Omar: They trifling, basically. Kill an everyday working man and all. I mean, don’t get it twisted I do some dirt, too, but I ain’t neva put my gun on nobody who wasn’t in the game.

Bunk: A man must have a code.
Omar: ‘Pa, no doubt.


-The Wire, Season 1, Episode 7

Today I learned that even drug addicts have rules about water use.

I made this discovery in, where else, the sewers of Tijuana. All along the cemented, channelized Río Tijuana, drug users and sex workers live in the stormwater outfall pipes. Imagine the car chase scene through L.A. River in Terminator 2, sans Arnold. Mix in a bit of “Hamsterdam” from The Wire. Stir.

I've been meaning to get out there for a while. Prevecasa, the HIV-AIDS intervention/research organization that my friend Kate works with, recently started Friday soccer games among staff and canal residents to deepen their outreach program and build community.

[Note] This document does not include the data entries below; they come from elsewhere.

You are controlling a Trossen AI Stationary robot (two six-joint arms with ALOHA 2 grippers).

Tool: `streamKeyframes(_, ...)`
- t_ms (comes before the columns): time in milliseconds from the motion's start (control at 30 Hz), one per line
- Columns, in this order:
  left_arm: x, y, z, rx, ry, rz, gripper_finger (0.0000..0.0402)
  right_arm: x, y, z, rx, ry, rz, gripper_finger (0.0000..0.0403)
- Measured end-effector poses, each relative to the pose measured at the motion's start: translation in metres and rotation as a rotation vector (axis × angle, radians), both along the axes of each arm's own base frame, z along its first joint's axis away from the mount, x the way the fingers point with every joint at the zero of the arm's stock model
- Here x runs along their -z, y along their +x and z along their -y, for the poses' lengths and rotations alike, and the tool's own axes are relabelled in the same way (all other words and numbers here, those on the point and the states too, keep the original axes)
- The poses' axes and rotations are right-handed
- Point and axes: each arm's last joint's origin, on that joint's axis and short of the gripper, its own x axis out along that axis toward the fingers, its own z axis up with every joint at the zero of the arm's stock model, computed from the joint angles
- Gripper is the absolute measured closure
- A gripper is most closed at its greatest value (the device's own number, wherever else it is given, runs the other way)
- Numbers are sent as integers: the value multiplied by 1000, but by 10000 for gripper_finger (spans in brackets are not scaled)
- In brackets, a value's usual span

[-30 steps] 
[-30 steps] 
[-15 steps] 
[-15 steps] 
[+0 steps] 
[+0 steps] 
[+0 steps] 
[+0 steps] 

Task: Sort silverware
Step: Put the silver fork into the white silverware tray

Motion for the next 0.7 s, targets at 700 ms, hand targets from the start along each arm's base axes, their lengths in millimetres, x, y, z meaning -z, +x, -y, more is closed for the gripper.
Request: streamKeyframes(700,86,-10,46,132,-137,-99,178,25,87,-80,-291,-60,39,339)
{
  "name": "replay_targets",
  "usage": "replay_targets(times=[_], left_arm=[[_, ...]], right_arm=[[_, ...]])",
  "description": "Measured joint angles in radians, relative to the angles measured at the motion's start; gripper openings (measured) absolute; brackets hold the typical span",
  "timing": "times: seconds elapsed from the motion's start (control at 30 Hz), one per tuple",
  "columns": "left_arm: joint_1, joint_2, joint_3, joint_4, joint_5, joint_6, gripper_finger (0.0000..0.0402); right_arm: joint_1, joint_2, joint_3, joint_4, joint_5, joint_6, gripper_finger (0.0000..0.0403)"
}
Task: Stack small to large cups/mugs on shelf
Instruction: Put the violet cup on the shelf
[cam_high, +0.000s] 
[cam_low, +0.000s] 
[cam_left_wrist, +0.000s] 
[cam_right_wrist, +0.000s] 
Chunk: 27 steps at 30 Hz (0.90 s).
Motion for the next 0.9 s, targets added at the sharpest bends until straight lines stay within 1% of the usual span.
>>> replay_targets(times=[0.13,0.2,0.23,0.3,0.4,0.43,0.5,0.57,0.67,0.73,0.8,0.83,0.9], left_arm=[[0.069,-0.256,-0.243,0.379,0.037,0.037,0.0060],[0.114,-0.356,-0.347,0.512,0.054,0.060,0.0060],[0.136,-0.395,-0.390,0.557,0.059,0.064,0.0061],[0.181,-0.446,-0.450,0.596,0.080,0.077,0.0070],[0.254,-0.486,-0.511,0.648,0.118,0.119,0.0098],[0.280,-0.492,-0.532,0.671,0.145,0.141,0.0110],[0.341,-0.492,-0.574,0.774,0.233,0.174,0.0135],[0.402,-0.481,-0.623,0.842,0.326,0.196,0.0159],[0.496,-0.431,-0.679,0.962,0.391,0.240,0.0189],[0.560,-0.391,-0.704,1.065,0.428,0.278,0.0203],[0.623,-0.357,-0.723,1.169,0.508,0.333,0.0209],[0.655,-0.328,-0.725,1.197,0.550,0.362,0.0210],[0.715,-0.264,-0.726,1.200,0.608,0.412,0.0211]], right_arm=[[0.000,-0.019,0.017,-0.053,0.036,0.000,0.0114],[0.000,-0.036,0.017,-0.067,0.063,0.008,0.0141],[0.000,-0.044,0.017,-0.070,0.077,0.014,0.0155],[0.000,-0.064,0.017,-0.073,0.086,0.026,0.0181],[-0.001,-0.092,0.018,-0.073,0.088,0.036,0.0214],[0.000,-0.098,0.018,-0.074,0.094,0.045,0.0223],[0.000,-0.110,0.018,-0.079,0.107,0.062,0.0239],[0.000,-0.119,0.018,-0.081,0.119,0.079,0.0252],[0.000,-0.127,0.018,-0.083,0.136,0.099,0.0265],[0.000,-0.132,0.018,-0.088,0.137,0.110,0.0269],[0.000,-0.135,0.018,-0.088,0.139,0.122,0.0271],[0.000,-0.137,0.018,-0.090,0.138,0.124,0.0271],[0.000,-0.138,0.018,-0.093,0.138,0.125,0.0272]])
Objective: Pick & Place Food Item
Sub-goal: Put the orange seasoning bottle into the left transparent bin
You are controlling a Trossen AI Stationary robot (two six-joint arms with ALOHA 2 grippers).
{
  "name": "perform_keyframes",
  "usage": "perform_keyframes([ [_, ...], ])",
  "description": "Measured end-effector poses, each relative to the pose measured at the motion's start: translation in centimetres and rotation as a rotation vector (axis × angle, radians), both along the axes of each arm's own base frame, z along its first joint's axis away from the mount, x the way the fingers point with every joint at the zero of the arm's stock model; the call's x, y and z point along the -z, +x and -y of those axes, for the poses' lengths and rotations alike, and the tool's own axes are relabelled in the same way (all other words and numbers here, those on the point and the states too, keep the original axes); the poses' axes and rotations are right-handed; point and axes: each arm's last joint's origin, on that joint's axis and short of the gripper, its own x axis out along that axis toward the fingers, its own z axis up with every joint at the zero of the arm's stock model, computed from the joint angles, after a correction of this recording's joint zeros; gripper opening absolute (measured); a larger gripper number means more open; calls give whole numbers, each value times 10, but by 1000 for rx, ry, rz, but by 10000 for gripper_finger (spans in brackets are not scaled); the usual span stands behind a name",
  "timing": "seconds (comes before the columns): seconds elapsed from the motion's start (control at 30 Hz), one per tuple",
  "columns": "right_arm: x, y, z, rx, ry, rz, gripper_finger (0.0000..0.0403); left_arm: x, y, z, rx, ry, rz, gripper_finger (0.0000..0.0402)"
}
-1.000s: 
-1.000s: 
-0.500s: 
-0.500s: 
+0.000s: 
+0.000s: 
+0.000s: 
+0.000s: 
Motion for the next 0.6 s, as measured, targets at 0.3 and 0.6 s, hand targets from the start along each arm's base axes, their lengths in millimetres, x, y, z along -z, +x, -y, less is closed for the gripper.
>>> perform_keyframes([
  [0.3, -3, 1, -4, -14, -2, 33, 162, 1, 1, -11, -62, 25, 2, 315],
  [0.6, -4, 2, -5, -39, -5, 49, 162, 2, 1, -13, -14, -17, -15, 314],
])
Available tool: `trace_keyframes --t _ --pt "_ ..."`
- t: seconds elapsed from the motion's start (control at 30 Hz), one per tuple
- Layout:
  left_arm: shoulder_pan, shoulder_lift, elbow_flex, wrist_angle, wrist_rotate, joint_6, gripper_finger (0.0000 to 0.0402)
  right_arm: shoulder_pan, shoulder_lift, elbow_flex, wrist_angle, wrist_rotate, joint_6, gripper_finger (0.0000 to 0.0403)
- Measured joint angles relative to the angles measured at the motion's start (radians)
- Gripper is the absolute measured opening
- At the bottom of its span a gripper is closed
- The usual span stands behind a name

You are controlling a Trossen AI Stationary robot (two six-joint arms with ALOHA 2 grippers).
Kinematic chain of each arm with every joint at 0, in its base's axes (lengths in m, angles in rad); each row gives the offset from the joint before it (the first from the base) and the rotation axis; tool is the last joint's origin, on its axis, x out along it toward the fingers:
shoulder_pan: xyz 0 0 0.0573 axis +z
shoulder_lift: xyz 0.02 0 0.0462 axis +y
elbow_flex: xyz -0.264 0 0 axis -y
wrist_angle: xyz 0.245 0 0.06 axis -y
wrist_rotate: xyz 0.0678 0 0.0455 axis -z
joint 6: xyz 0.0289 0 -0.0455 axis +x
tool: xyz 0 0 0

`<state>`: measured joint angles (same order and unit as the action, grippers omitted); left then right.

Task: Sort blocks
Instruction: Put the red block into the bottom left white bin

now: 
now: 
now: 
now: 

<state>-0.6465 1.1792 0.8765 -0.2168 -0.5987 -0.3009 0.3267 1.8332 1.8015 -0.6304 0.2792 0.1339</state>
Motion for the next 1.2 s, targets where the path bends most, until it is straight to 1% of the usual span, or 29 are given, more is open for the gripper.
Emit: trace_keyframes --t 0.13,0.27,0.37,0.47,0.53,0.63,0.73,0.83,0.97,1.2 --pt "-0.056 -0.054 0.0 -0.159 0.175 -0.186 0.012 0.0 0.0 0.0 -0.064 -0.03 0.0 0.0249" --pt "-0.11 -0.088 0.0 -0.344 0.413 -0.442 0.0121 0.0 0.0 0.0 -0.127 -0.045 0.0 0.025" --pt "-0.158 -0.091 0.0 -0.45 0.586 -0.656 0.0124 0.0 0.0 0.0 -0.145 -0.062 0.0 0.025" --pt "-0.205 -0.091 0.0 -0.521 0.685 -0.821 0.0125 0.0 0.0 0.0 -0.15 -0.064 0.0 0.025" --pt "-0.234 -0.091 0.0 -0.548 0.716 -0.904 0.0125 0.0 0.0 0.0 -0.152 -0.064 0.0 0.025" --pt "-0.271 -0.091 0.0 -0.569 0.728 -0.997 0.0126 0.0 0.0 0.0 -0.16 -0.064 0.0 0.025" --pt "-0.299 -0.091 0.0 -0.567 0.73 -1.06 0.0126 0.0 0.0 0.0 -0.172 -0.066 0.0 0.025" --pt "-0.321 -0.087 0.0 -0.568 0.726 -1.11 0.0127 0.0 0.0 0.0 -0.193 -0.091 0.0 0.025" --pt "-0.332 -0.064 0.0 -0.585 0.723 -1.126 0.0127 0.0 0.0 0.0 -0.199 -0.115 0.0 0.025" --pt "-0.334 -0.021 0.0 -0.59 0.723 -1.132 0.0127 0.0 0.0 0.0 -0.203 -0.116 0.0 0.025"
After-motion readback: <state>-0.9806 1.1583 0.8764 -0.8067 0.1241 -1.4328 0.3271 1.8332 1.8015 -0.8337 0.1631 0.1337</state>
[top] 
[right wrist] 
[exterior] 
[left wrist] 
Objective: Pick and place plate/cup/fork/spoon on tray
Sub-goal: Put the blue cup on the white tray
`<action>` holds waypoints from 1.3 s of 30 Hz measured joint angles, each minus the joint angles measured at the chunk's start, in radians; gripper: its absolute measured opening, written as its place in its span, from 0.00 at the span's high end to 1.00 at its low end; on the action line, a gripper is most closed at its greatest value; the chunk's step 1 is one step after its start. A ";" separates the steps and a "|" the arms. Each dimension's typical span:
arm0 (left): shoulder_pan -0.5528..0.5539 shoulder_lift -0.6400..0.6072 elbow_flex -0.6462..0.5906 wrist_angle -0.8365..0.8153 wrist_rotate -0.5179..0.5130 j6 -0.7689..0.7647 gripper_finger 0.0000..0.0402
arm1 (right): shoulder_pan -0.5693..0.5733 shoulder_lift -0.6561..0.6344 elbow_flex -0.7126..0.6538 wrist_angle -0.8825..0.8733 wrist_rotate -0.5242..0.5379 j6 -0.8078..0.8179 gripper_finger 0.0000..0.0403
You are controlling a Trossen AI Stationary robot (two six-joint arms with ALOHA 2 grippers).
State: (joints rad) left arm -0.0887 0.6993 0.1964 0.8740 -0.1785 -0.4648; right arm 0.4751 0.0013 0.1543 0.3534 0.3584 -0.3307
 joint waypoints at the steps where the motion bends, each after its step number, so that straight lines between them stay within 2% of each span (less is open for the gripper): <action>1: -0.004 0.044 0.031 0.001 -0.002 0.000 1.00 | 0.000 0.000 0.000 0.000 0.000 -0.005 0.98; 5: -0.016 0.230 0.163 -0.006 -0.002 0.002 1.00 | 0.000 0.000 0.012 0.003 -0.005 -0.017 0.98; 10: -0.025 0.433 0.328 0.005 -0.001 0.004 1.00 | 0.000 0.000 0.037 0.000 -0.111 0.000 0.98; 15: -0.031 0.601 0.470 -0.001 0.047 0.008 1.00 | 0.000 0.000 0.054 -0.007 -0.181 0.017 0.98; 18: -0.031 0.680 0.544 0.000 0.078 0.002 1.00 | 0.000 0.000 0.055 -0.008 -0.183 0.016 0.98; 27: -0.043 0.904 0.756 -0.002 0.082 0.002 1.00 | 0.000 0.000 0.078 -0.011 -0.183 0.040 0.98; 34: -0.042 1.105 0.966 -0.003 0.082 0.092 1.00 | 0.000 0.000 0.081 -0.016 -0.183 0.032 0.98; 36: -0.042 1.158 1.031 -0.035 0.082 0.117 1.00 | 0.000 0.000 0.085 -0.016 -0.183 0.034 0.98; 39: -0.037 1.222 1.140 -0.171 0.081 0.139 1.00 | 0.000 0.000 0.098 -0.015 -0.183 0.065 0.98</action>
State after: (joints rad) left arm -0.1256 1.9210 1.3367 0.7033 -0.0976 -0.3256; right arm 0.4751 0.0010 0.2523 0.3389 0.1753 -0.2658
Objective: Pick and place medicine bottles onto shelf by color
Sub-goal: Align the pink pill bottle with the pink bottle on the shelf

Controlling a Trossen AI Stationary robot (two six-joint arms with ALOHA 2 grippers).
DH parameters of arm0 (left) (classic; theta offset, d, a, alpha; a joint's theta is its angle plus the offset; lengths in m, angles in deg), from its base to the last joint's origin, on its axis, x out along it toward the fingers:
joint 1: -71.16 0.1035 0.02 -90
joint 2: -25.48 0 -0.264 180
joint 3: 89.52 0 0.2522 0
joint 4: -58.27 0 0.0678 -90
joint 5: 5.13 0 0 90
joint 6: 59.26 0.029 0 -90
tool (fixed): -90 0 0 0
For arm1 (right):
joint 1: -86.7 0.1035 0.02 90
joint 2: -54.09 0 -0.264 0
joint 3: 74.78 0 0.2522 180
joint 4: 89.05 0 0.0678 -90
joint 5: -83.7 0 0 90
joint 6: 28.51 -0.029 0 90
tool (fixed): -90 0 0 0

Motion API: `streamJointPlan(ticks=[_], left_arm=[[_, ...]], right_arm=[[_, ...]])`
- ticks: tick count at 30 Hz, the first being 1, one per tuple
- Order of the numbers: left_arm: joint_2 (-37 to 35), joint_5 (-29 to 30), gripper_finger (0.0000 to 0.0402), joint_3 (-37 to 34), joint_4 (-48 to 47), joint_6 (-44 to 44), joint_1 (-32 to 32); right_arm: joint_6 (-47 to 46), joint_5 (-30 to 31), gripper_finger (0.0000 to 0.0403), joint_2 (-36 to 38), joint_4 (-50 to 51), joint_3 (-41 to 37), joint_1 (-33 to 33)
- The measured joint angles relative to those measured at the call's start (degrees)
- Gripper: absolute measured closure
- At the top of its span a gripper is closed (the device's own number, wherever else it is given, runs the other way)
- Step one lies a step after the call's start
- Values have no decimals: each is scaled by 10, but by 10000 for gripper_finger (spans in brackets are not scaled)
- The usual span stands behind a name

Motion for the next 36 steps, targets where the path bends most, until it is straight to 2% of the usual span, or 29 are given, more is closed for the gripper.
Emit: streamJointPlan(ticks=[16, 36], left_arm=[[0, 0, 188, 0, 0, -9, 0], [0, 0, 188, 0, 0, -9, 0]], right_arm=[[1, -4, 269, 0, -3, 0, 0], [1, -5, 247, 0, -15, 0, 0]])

Río Tijuana, not on its finest day

So this morning I laced up and joined Team Needle Exchange. We drove a massive RV (stuffed with staff, clean syringes, rapid-result HIV tests, Corn Nuts, condoms, and Kool-Aid) down into the canal, breaking about 100 traffic rules along the way.

Almost immediately, putrid smells of wastewater hit with gale force. We passed outfall pipes, one after another: some homes to packs of feral dogs, some just homes. Our driver laid heavy on the horn until we summoned the addicts from their sewer lairs.

Mi casa es su casa



Because if there is something all Mexicans have in common, it's love for fútbol.



Meanwhile, I had heard about the "spring" where sewer residents take water from the municipal grid. One user, I’ll call him “Bubbles” (another nod to The Wire), confirmed our hunch. “Right up the way,” he pointed, “Let’s go. I’ll take you.”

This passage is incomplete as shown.